Know anybody with the head tube light, battery box, or chainguard?

Chris


----------



## THEGOLDENGREEK (Jul 18, 2015)

You guys bought some nice bikes there congrats!! Im digging the monark!!


----------



## Boris (Jul 18, 2015)

THEGOLDENGREEK said:


> Im digging the monark!!



I'm digging the ladies Colson. PM sent.


----------



## DonChristie (Jul 18, 2015)

Nice score! And to think i was told there are no old bikes in NC. Gives me hope! See you east coasters soon!


----------



## jd56 (Jul 19, 2015)

Very nice batch of bikes Chris!....so did Todd get the Higgins'?

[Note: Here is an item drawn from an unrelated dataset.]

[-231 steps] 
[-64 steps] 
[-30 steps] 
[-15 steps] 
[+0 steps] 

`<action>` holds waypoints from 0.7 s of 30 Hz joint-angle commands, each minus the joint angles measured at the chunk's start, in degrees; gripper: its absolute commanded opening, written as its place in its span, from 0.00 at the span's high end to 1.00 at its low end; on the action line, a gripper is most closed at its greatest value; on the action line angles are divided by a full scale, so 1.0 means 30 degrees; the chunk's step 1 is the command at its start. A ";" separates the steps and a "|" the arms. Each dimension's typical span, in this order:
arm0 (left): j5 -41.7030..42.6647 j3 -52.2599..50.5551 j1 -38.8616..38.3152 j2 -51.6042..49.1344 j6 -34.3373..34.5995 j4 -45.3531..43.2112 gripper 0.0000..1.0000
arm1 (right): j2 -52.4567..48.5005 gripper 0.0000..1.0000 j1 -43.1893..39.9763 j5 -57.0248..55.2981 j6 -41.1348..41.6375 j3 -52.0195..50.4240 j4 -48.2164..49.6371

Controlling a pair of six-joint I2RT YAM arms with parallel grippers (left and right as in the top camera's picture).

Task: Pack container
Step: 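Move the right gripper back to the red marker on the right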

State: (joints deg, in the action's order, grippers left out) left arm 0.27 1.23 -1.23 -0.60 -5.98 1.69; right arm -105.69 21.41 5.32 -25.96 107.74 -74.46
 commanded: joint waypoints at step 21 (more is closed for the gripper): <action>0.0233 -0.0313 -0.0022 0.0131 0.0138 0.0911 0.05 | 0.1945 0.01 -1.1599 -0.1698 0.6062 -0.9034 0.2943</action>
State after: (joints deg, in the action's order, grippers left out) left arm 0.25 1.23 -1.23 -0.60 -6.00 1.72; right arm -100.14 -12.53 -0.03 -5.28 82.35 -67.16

It's all about the Tanklights!!

How did I run out of room so fast?


----------



## RJWess (Jul 19, 2015)

I only remember seeing this streamline...can you point me to the other that sold recently?
Different fender set up as mine is probably first generation safety streamline.


http://www.ebay.com/itm/ANTIQUE-PRE-...p2047675.l2557

This one sold back in March on the Cabe.






This one on ebay as you pointed out in May.





And of course yours.


----------



## scrubbinrims (Jul 19, 2015)

So...
Should I go with black walls or white walls?
Should I part out these bikes to recognize more profit (especially the ladies)?
Is it a good idea to convert the safety streamline to a boys frame?
What do you guys think, Hillary in 2016?
Chris


----------



## dfa242 (Jul 19, 2015)

scrubbinrims said:


> So...
> Should I go with black walls or white walls?
> Should I part out these bikes to recognize more profit (especially the ladies)?
> Is it a good idea to convert the safety streamline to a boys frame?
> ...




Just spit Sam Adams Summer out my nose...


----------



## RJWess (Jul 19, 2015)

scrubbinrims said:


> So...
> Should I go with black walls or white walls?
> Should I part out these bikes to recognize more profit (especially the ladies)?
> Is it a good idea to convert the safety streamline to a boys frame?
> ...




Definitely switch the girls SS to a boys. Seems like there are a ton of these girls donors out there.


----------



## Dale Alan (Jul 19, 2015)

> Me and fellow Virgininian 47higgins gave some lessons in classic bicycles today to the locals outside of Charlotte today...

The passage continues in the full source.